Action item
Return only those lines of the listing that hold the word "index".

......

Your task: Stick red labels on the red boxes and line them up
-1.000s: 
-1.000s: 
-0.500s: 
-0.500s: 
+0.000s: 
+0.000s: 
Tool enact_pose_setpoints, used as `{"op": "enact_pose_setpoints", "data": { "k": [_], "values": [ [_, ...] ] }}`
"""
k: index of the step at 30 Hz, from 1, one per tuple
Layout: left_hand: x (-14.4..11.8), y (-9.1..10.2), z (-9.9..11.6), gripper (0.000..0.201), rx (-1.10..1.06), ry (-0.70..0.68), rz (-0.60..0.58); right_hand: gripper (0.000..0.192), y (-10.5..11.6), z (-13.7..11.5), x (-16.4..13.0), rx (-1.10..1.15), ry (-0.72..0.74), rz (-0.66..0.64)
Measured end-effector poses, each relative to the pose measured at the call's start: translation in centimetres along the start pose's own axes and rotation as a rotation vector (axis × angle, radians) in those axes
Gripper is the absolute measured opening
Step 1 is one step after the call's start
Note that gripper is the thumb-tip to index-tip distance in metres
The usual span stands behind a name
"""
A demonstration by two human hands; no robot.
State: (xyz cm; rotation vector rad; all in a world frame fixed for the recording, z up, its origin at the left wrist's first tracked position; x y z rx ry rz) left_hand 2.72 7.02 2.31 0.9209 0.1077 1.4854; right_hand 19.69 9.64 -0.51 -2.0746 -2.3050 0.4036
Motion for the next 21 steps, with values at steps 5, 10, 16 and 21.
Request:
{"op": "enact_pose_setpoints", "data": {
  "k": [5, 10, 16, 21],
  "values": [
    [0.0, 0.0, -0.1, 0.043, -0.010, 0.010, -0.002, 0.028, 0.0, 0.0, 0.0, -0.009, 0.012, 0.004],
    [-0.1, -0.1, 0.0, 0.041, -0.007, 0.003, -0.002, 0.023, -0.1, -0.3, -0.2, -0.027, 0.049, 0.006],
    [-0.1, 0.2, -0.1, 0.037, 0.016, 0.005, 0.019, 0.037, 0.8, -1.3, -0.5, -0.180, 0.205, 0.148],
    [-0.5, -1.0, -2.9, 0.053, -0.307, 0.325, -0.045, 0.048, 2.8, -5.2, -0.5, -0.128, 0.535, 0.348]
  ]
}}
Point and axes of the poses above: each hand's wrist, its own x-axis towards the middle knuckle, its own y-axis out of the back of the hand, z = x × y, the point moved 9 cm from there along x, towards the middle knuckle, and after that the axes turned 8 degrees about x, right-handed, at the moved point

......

Solution below
k: index of the step at 30 Hz, from 1, one per tuple
Note that gripper is the thumb-tip to index-tip distance in metres

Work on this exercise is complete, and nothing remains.